Quando Gian Lorenzo Bernini scopre che l'amata, sposata con Matteo Bonarelli, scultore lucchese trapiantato a Roma, suo collaboratore, lo tradisce con suo fratello Luigi, oltre a sfregiare la prima, aggredisce quest'ultimo che riesce a sottrarsi alle sue ire e a rimediare "solo" qualche costola rotta. La madre dei due, Angelica Galante, temendo il peggio, denunciò Lorenzo e chiese al Papa Urbano VIII* che venisse esiliato. Il Pontefice non ne volle sapere di allontanare da Roma il suo protetto e toccò a Luigi riparare a Bologna dove rimase per qualche anno. Costanza, dal canto suo, scrisse tante volte alle autorità preposte chiedendo di poter lasciare il monastero. Lo stesso marito si diede da fare per "liberare" la consorte. Sicuramente, perché questo avvenisse, utilizzò le sue conoscenze: era in ottimi rapporti con Diego Velasquez e, tramite lui, con il re di Spagna Filippo IV che gli aveva commissionato alcuni lavori (opere che adesso si trovano al Museo del Prado). Comunque, dopo lo scandalo, Bonarelli riaccolse in casa la moglie, visse sempre con lei e le lasciò tutti i suoi beni. Costanza intraprese con il marito il commercio di opere d'arte e, dopo la morte di lui, non solo continuò da sola l'attività con profitto, ma la ampliò e differenziò, acquistando anche stoffe, abiti, gioielli e mobili. Costanza Piccolomini Bonarelli è stata quindi una delle poche imprenditrici del XVII° secolo. Proprio lei, vittima di una società maschilista e per certi versi misogena, divenne una donna d'affari di successo, intuitiva e intraprendente: seppe rendersi conto di come il mercato dell'arte fosse fluttuante e di come un buon investitore debba diversificare gli investimenti, diminuendo i rischi. 

La "riabilitazione" dell'artista - aggressore

In tutto questo, che fine ha fatto il Bernini? Sembra che abbia messo … la testa a posto.

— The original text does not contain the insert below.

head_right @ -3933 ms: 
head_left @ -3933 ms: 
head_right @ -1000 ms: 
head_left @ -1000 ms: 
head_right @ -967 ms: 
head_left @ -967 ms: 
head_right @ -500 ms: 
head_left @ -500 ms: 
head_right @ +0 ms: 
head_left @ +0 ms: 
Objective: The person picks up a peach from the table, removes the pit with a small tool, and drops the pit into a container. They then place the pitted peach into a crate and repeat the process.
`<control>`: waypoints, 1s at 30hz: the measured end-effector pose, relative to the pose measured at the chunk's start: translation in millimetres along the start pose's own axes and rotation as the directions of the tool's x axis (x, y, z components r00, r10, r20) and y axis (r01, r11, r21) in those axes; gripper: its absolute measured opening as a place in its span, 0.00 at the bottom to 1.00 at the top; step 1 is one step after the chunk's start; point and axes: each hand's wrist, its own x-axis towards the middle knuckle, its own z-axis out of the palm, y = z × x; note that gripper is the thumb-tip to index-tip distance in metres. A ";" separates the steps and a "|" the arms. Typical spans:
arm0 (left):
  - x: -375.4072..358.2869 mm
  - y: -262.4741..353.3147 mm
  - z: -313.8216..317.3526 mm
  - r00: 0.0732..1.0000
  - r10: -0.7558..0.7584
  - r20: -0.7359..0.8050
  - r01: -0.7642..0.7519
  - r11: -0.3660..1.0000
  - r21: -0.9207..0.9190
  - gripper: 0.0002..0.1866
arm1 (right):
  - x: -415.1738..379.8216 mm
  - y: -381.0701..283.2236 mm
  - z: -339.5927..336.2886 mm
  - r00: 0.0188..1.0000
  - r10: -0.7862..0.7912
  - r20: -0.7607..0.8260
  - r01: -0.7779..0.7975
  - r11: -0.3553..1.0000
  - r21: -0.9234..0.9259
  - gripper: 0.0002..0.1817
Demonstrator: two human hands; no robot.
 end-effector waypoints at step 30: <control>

Il Papa gli dette in moglie colei che era definita la più bella ragazza di Roma, Caterina Tezio. Lei giovane e attraente, lui ricco e potente, ne derivò, secondo i testimoni dell'epoca, un matrimonio riuscito, da cui nacquero molti figli. Vissero insieme e condussero una vita agiata. Insomma lo scultore napoletano mantenne fede (sembra) alla promessa fatta alla madre e, soprattutto al Papa, di non sedurre più le sue modelle e le donne dell'alta società romana. Comunque la moglie fu sempre gelosa di Bernini e pretese che il busto di Costanza fosse tolto dalla casa coniugale. Così l'opera del grande artista passando, di mano in mano, arrivò in Toscana ed entrò a far parte della collezione medicea. Lontana, come una macchia dimenticata, come un'ombra in una stanza piena di luce, dai capolavori esposti nel Museo di Villa Borghese ("Apollo e Dafne", "Il ratto di Proserpina") fra le più grandi ed emozionanti rappresentazioni dell'armonia e della bellezza umana e femminile.